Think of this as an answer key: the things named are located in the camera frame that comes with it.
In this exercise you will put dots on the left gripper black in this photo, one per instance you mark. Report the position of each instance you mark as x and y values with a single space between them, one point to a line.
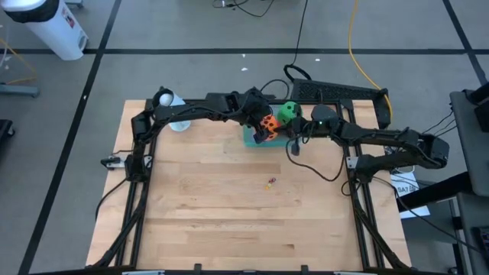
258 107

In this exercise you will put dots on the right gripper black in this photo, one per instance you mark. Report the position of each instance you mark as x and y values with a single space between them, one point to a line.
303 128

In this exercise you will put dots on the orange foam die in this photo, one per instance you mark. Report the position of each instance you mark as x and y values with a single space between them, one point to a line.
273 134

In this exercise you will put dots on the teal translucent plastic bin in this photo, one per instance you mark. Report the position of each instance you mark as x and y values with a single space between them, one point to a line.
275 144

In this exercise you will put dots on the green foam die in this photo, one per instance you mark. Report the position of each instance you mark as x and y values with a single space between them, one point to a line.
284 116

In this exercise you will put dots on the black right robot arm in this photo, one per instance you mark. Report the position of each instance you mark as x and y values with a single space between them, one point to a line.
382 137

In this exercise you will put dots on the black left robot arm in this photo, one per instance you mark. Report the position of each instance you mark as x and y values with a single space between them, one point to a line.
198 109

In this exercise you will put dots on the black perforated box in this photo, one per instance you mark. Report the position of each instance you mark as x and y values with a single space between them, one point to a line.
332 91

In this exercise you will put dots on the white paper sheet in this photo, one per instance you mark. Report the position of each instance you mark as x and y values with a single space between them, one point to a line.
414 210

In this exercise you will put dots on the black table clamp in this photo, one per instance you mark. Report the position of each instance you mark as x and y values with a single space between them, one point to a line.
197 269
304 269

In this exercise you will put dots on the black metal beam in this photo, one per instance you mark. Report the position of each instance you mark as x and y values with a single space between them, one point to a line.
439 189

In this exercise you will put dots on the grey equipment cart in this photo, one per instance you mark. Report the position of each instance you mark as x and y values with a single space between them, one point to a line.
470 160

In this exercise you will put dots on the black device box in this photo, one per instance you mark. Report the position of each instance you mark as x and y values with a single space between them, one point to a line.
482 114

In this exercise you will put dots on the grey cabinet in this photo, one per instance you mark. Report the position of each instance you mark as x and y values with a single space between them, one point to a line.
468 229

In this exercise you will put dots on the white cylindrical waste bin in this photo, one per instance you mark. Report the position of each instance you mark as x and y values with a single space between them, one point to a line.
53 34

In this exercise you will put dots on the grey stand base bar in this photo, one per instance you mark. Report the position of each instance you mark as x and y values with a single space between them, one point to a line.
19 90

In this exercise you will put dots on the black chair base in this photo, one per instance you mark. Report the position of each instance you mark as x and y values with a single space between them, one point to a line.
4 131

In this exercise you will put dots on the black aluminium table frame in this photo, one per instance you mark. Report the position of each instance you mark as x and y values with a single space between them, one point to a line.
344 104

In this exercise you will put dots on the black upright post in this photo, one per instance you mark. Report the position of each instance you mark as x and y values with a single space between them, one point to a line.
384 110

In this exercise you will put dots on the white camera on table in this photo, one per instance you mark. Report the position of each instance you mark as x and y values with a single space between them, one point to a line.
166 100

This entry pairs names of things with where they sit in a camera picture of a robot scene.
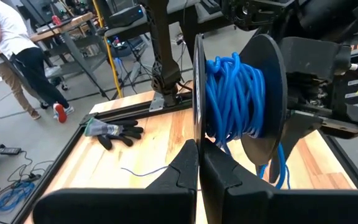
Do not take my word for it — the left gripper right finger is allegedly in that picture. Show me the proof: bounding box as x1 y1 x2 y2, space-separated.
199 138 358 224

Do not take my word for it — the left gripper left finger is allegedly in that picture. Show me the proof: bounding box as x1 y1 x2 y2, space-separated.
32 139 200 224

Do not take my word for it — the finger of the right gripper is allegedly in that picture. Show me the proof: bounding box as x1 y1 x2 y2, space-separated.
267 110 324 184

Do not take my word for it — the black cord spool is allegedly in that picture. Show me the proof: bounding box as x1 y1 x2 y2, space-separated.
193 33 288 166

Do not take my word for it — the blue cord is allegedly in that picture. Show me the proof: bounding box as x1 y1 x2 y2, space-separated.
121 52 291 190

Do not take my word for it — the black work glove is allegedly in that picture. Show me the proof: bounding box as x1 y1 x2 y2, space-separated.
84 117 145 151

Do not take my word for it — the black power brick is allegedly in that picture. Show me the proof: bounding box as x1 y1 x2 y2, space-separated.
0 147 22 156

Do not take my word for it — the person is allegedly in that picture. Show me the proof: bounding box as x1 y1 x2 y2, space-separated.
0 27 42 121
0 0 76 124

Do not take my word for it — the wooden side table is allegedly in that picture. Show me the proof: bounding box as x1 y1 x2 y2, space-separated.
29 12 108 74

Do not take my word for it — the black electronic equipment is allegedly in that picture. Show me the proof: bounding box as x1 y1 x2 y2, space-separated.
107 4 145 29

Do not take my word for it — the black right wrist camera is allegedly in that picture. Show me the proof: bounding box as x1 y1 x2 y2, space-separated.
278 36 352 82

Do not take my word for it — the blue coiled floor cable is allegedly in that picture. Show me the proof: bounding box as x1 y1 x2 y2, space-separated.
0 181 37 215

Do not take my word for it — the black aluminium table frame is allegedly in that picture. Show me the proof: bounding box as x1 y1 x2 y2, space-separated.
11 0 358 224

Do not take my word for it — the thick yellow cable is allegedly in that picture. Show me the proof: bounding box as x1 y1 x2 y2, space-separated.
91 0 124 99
————————
Filter the records down to the lines that contain the string "things", and copy those lines.

→ **Reply**:
Think of this as an answer key: the things named are located in the camera frame that comes with it.
This entry pairs names of things with where they sit in a camera picture of a robot scene.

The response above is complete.